O trabalho criativo, por muito idílico que soe aos ouvidos mais poéticos, desgasta, fere, corrói a nossa segurança, pois temos de provar que o somos: Criativos, excelentes, irrepreensíveis.
Num despudorado palco, onde rasgamos a alma através do que escrevemos, somos escrutinados por outros olhares, leituras, julgamentos e, das duas uma: Ou temos aquela segurança de betão e nos achamos os melhores do mundo, apesar de tudo aquilo que acharem de nós, ou metade dos dias andamos na merda.
Os filhos estão doentes: Tens de ser criativo.
Há problemas que te deixam com vontade de hibernar para quase todo o sempre debaixo de uma cama escura? Temos pena, tens de ser criativo.
Estás com sono, porque não dormiste a noite inteira? bebe café que passa, tens de ser criativo.
Estás doente? Tens de continuar criativo.
Não te estás a sentir particularmente criativo? Sai dessa, tens de ser criativo.
E ninguém, tirando os que estão no mesmo palco de prova do que nós, entende isto de termos de mostrar que temos imaginação, nos despimos de nós, damos voz aos personagens em detrimento da nossa própria voz, em detrimento da nossa própria vida pessoal.

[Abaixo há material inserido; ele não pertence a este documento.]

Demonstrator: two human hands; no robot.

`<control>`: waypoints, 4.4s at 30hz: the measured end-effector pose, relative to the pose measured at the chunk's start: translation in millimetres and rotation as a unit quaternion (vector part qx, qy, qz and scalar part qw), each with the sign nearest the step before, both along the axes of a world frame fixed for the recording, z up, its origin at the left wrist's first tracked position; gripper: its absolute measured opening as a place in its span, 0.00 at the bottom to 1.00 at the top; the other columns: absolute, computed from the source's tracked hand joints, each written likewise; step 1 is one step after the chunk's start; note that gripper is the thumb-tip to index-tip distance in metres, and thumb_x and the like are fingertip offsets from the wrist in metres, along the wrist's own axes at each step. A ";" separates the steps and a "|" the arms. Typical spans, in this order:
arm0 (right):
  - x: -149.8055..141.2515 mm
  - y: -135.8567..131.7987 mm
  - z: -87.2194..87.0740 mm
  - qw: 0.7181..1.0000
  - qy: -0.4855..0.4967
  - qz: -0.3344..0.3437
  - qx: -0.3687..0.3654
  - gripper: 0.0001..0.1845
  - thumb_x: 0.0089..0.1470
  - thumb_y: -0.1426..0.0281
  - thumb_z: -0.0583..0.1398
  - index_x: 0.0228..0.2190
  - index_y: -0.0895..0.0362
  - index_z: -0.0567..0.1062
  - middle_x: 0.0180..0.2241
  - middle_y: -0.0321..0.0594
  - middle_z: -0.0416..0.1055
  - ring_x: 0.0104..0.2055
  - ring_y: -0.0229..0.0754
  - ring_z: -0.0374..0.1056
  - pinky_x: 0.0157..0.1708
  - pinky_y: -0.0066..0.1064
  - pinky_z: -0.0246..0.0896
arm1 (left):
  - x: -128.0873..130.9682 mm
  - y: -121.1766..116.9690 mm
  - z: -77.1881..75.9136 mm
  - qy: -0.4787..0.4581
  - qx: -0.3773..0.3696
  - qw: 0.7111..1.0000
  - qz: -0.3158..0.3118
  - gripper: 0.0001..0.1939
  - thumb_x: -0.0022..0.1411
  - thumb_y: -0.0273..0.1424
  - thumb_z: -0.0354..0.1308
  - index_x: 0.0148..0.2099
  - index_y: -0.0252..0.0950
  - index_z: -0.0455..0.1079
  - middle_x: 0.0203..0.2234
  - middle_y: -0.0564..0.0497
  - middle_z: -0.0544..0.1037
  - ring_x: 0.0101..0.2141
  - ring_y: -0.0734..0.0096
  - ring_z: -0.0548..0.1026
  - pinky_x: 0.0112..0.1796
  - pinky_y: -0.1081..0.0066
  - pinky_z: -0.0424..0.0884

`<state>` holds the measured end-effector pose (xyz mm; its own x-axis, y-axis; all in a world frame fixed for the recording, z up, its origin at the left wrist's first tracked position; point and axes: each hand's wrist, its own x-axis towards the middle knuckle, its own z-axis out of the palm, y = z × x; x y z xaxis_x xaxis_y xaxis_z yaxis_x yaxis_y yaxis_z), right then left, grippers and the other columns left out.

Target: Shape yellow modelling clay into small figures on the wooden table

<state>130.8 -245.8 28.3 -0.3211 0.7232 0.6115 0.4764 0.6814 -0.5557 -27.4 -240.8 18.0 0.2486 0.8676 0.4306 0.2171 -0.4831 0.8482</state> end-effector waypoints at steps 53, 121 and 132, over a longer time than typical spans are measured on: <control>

Ninguém, tirando os que estão no mesmo banco dos réus, entende isto de termos de provar constantemente o nosso valor, mesmo quando apenas nos apetece babar para o teclado.
Sei que tenho muita sorte por fazer aquilo que gosto, mas fazermos aquilo que amamos tem este lado negro e utópico de termos de ser sempre excelentes e a excelência é uma palavra sobrevalorizada.